DESCRIPTION OF THE TASK:
Go through the records that follow and tally the lines with "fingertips" in them; answer with the number alone.
%%
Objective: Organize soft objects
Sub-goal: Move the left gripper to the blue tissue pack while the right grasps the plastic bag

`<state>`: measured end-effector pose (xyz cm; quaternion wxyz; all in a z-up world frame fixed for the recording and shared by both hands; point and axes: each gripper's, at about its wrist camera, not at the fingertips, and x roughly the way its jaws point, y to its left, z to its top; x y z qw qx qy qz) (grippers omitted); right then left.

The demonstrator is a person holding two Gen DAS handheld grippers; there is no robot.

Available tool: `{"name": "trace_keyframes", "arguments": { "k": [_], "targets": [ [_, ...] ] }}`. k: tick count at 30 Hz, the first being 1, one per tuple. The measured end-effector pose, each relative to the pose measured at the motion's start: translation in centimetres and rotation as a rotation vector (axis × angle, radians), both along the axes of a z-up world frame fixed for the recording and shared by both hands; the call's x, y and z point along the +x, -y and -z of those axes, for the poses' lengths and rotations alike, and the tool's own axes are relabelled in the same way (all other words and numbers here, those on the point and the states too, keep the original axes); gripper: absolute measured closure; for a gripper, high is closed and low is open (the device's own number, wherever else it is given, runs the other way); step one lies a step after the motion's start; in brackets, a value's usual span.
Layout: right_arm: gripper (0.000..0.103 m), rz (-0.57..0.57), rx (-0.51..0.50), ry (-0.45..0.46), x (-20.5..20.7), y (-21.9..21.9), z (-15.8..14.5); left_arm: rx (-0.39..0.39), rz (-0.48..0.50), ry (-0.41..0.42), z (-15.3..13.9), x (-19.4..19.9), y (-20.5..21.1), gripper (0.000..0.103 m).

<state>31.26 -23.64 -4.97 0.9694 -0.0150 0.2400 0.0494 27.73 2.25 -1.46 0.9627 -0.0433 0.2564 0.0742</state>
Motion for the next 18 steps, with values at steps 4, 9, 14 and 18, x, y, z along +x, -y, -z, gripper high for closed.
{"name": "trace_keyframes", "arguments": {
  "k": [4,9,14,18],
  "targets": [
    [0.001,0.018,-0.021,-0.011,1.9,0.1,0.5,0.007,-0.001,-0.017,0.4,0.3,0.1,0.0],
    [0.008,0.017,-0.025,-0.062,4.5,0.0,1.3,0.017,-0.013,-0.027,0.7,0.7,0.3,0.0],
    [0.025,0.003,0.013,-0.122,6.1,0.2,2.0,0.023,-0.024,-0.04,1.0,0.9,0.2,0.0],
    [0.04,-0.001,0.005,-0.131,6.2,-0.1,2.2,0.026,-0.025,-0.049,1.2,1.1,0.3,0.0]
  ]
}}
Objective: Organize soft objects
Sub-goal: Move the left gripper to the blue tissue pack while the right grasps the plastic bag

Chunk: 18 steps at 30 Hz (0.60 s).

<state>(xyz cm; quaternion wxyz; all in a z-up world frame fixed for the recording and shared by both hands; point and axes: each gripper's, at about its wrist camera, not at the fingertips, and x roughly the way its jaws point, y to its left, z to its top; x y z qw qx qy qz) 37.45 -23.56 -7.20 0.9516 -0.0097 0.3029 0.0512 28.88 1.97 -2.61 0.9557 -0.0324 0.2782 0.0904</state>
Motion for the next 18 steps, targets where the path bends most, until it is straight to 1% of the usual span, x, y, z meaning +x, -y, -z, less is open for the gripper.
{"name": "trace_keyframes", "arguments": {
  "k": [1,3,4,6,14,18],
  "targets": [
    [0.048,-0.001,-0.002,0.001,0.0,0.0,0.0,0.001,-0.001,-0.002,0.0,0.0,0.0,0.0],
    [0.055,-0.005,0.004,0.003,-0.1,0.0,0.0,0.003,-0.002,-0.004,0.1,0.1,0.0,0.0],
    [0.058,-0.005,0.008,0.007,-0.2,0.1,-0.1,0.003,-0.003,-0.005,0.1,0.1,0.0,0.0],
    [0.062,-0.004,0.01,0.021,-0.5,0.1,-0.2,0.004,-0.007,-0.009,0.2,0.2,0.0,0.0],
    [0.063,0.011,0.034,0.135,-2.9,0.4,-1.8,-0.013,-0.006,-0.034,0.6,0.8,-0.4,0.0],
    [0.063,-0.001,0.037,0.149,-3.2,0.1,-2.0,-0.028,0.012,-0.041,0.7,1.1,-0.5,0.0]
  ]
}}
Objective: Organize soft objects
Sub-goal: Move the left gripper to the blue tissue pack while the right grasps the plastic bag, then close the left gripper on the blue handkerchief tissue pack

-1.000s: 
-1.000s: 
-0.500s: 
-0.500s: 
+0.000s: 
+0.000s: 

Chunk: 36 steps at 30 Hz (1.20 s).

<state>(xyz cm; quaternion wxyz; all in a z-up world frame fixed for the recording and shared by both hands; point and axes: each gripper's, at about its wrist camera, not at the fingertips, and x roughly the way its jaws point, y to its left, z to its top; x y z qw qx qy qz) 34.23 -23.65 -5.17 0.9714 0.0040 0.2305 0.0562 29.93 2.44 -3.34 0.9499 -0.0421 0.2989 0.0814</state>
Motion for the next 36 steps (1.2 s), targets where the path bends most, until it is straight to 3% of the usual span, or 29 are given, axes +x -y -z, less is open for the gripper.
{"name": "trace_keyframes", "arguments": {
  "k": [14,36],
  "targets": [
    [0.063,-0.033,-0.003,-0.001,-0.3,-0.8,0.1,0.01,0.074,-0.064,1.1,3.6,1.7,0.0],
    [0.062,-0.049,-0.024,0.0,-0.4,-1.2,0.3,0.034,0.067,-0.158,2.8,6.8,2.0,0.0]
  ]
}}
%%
TASK OUTPUT:
3